Die vielleicht einzige Position, auf der eine personelle Veränderung zumindest denkbar wäre, ist die rechte Schiene. Und hier blieb völlig offen, ob Arkadiusz Pyrka seinen Platz in der Startelf behält oder Manos Saliakas reinkommt, der bei seinen beiden Einwechslungen richtig viel Schwung ins Spiel brachte. Blessin betonte erneut, wie auch vor dem Derby, wie gut es sei, dass man einen so hochwertigen internen Zweikampf um diese Position habe: „Ich habe das Gefühl, dass sich beide an dem Duell hochziehen und eine höhere Leistung abrufen können.“ Auch wenn ich Saliakas etwas vorne sehe im Duell, so gehe ich mit Pyrka. Never change a running team und so.

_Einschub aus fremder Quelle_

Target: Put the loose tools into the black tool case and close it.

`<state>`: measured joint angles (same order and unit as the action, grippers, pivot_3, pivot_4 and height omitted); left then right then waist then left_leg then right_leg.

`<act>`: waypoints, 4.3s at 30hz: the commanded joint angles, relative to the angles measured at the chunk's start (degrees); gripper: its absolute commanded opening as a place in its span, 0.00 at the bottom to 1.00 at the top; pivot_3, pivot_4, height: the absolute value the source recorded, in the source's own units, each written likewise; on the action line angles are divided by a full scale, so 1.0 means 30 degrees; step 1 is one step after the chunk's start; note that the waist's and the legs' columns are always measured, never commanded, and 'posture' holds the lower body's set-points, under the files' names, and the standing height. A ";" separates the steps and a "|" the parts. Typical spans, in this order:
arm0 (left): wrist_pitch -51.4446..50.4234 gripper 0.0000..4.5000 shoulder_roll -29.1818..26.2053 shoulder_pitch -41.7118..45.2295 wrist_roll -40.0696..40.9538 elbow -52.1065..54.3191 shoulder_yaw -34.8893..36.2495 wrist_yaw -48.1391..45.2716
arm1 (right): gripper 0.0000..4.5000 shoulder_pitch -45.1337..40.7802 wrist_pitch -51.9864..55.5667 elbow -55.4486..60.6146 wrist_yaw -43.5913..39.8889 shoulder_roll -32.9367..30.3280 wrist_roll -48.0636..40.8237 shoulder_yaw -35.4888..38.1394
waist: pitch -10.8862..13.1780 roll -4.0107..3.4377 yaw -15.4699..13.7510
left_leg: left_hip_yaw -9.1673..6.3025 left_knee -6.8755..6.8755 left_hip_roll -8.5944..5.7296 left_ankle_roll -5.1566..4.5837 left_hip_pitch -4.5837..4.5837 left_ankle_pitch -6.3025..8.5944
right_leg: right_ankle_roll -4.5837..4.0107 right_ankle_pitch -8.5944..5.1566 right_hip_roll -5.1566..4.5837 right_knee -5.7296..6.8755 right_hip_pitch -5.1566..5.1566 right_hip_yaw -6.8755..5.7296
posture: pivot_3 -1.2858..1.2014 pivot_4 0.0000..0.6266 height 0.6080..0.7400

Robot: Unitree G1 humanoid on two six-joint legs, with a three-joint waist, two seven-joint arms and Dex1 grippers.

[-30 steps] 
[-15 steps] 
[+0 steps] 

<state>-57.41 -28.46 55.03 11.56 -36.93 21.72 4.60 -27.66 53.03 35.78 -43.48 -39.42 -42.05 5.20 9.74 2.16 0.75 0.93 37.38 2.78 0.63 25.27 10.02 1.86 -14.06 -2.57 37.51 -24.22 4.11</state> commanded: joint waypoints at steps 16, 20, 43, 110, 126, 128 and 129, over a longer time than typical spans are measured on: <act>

Ohne diesem dritten Spieltag zu viel Bedeutung beizumessen: Die Partie des FC St. Pauli gegen den FC Augsburg ist für beide Teams richtungsweisend. Nach dem Auftakt gegen den BVB und der Stadtmeisterschaft steht dem FCSP nun ein völlig anderer Gegner gegenüber. Und dieser dürfte, Wagner sei Dank, auf jeden Fall mit der richtigen Einstellung am Millerntor antreten. Genau diese muss auch der FC St. Pauli an den Tag legen. Denn egal, ob das individuelle Niveau nun etwas höher ist als in der Vorsaison oder nicht: Ohne die richtige Bereitschaft wird es ganz sicher genau null Punkte für den FCSP geben. Das Team ist also gefordert, vielleicht besonders unter diesen Umständen. Ein echter Charaktertest also.